Dort werden sie von den Behörden weiterhin schikaniert und immer wieder verhaftet. Allein in diesem Jahr wurden sechs Buschmänner festgenommen, weil sie in der Wüste gejagt hatten. Darüber hinaus schlossen Polizisten und Parkranger weitere Brunnen und beschlagnahmten das Vieh der Buschleute, das zahlenmäßig zwar gering, für das Überleben in der Wüste jedoch unabdingbar ist.

"Das Verhalten der botsuanischen Regierung spiegelt die Haltung zahlreicher afrikanischer Staaten gegenüber ihren nomadischen Minderheiten wider", erklärt Delius. "Wie die San werden in Mali und Niger auch die Tuareg und in Kenia die Massai behandelt." Die San sind zahlenmäßig nicht stark genug, um mehr internationale Aufmerksamkeit auf ihren Fall zu ziehen. Auch ein Aufruf des UN-Menschenrechtsrates im vergangenen Jahr blieb ohne Folgen. Menschenrechtsorganisationen und Journalisten wird der Kontakt erschwert.

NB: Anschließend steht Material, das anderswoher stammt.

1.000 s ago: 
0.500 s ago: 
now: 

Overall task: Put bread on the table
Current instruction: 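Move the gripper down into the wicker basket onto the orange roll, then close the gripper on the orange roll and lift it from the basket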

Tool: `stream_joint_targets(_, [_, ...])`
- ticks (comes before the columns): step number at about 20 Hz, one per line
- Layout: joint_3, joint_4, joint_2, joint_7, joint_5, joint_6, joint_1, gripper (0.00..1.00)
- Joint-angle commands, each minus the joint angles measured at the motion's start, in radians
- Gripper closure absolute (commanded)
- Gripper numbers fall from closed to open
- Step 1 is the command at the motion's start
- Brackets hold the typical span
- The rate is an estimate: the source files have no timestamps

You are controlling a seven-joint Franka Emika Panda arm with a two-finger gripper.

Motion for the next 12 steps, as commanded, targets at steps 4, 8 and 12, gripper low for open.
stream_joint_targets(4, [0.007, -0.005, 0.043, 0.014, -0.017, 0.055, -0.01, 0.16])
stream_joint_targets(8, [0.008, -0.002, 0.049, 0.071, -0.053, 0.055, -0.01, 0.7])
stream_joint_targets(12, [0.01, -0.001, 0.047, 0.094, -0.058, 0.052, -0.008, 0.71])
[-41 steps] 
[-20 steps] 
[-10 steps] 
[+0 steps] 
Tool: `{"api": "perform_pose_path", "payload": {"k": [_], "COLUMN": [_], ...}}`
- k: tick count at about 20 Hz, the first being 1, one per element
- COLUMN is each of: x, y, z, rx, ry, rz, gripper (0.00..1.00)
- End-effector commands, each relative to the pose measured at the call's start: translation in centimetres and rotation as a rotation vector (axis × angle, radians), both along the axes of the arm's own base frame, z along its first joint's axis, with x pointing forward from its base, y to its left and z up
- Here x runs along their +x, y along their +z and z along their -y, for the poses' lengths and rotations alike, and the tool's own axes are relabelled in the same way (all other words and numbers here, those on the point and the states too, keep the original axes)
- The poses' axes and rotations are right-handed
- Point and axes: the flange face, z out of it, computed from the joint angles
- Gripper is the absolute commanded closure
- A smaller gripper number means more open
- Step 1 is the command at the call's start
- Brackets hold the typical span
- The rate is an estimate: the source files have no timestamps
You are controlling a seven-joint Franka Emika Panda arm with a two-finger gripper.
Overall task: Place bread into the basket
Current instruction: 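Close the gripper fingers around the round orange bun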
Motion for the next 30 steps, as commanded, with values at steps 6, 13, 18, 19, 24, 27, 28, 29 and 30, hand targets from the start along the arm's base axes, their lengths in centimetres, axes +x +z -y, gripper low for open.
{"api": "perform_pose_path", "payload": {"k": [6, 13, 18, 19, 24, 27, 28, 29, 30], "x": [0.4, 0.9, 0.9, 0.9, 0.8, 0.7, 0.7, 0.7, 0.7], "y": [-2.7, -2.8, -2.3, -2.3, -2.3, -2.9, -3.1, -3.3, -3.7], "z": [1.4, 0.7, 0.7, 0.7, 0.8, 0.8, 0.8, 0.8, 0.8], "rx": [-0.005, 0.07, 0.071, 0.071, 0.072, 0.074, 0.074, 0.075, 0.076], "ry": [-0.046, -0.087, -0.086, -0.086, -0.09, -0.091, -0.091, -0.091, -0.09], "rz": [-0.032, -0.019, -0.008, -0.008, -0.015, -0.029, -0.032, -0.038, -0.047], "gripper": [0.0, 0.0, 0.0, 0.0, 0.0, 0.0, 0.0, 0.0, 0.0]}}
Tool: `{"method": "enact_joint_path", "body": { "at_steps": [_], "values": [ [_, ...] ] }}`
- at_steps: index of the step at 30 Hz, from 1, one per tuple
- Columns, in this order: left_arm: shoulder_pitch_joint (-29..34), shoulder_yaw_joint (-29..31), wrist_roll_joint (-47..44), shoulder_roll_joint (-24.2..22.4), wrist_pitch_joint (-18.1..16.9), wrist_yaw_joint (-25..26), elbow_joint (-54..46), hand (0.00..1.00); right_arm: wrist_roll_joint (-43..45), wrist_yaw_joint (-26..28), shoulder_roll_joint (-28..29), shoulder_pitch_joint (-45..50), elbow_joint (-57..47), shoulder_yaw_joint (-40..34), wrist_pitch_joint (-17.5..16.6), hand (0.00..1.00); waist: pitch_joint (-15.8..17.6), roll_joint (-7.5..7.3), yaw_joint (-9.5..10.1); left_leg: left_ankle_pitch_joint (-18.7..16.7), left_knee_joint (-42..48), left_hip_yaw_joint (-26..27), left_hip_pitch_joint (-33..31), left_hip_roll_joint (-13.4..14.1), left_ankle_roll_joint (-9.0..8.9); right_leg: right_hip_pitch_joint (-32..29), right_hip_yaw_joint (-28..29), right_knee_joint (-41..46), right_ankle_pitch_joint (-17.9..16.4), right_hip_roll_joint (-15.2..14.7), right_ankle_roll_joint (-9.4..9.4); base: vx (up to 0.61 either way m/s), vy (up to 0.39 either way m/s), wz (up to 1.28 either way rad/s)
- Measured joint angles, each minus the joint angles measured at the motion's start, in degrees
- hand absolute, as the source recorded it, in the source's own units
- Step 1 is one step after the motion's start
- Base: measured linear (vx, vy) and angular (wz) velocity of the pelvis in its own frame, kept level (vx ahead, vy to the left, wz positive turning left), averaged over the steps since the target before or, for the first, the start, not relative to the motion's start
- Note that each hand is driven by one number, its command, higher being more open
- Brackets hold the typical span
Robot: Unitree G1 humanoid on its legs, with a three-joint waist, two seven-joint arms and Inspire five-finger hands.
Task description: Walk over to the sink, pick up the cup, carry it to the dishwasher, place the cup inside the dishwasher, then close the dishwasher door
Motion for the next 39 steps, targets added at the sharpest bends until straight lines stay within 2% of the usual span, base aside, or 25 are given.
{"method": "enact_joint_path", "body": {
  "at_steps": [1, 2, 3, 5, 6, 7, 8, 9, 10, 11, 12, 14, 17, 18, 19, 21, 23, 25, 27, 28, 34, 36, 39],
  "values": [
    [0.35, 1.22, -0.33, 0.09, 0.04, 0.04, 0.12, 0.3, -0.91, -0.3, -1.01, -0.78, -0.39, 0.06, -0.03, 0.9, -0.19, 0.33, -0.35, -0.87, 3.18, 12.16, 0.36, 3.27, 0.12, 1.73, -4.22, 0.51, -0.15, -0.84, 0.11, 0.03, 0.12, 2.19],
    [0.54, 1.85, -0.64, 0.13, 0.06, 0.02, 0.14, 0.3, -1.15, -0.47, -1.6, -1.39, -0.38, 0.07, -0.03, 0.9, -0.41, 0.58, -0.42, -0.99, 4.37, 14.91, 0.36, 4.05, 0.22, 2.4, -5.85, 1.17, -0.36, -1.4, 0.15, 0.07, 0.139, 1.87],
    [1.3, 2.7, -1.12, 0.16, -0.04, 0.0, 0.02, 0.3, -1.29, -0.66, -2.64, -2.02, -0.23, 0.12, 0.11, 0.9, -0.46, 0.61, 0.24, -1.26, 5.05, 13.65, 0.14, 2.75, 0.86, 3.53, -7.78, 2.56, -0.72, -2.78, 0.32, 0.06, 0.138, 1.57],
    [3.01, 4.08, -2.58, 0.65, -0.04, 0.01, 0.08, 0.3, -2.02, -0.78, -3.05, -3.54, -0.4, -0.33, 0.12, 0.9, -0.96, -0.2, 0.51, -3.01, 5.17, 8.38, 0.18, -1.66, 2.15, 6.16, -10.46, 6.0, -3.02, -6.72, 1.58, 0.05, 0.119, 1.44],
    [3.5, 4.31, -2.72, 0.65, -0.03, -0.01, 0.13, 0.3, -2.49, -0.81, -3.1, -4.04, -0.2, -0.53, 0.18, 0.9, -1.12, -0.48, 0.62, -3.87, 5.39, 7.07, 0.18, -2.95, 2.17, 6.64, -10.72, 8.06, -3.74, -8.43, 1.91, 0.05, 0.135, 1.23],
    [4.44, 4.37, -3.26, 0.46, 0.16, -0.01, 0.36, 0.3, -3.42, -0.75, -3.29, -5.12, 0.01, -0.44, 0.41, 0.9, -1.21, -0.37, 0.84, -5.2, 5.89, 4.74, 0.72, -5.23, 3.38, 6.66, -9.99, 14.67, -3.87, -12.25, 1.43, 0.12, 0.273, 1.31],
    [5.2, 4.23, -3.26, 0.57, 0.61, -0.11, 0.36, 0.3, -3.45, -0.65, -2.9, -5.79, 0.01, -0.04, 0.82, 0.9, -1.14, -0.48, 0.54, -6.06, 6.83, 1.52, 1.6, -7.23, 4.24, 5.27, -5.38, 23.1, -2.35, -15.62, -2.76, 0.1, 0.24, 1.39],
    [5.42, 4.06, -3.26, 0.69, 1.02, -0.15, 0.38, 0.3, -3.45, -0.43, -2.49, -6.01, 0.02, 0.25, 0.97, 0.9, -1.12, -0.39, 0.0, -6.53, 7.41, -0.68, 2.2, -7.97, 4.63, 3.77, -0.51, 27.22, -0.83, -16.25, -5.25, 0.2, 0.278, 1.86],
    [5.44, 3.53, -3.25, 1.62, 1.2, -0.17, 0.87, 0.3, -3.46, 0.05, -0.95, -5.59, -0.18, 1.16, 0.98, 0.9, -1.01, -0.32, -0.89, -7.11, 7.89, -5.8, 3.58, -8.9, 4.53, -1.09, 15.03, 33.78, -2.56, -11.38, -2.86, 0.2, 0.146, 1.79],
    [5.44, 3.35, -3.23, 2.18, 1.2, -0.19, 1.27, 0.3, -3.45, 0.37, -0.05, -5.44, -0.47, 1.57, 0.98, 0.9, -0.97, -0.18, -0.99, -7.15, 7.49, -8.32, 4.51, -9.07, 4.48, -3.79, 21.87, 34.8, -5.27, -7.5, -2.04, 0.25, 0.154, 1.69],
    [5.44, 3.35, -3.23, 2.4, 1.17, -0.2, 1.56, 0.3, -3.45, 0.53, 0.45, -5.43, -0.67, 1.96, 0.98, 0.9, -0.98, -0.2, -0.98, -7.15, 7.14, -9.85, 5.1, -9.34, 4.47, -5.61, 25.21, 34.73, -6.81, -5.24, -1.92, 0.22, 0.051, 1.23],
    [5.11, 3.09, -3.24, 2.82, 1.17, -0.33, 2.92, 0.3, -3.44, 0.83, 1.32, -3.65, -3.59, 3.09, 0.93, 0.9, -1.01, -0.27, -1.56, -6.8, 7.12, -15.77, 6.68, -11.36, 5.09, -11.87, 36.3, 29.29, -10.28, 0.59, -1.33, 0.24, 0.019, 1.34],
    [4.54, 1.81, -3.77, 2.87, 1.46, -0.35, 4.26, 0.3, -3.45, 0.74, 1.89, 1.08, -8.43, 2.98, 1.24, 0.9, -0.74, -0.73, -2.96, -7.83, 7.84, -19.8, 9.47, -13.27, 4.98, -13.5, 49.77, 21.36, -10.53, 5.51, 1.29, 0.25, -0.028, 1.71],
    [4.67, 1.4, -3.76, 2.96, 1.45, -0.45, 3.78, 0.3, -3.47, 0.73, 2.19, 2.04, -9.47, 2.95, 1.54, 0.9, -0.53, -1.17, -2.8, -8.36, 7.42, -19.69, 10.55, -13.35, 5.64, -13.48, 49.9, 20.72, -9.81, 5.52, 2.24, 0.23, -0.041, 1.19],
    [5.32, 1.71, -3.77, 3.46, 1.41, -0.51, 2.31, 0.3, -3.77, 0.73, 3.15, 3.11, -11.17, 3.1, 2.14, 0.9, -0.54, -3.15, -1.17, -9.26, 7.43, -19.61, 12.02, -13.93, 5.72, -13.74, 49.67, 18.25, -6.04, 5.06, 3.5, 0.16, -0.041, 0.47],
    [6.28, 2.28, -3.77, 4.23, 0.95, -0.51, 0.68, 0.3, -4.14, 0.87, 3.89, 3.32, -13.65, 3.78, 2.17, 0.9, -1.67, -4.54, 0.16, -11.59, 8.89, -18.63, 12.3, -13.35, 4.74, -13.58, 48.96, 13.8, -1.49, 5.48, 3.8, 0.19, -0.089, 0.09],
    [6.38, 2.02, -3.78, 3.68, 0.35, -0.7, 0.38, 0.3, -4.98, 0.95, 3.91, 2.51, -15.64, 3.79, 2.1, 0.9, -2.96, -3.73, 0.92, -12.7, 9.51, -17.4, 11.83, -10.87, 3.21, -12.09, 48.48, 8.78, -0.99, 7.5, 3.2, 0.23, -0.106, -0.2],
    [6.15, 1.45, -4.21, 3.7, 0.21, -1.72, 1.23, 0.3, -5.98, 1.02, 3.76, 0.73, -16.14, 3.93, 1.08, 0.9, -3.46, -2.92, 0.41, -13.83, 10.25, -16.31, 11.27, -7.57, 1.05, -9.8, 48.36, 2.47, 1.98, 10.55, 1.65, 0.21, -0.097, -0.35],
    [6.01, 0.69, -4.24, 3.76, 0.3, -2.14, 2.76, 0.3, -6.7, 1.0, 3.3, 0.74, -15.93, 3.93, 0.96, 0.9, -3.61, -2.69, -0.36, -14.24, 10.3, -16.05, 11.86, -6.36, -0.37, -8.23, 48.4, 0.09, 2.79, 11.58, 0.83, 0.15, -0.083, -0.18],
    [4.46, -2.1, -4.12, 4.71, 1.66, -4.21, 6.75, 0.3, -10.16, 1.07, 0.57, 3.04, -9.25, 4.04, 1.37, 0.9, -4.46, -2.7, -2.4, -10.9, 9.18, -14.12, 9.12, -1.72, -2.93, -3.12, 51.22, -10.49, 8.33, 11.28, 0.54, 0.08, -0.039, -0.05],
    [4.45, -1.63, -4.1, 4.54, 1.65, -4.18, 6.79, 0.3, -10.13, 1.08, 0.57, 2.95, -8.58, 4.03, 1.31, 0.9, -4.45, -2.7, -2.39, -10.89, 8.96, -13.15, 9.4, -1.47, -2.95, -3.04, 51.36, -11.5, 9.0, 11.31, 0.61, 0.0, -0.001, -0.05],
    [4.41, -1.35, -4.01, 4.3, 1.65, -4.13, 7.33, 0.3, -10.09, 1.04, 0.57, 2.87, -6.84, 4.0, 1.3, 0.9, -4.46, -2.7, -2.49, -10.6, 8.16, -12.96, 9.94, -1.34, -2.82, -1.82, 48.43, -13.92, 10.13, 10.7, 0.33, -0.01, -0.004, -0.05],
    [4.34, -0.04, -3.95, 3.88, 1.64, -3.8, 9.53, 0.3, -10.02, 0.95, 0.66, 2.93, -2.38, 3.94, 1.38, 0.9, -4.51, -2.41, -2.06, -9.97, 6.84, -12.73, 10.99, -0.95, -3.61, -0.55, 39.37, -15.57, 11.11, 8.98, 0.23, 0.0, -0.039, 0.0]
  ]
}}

"Teilweise verhielten sich die Aktivisten jedoch wie erleuchtete, paternalistische Ökosozialisten", kritisiert James Workman, amerikanischer Buchautor und San-Experte. "Das Verhalten der Regierung als Völkermord zu bezeichnen, führte zu einem starken Zerwürfnis." Derzeit liegen alle Gespräche auf Eis. Der neue Präsident Botsuanas, Ian Khama, lobte in seiner Antrittsrede zwar die Vielfalt der botsuanischen Einwohner. Eine Verhaltensänderung blieb jedoch aus. Nachbarstaaten wie Namibia zeigen, dass Tourismus, Diamantenabbau und die Existenz der Ureinwohner miteinander in Einklang zu bringen sind.

Die botsuanische Regierung verweigert sich jedoch einer konstruktiven Lösung. So wirbt das Tourismusministerium zwar mit den Buschleuten auf Plakaten und in Filmen, erklärt ihren Lebensstil aber als überholt und unwürdig. "Über Jahrtausende haben sich die San an die schweren Lebensbedingungen in der Wüste angepasst, sie haben die Ausdauerjagd erfunden und einen bewundernswerten Umgang mit den geringen Ressourcen", sagt Workman. "Eigentlich könnten wir von ihnen lernen. Doch vielleicht macht gerade das der botsuanischen Regierung Angst."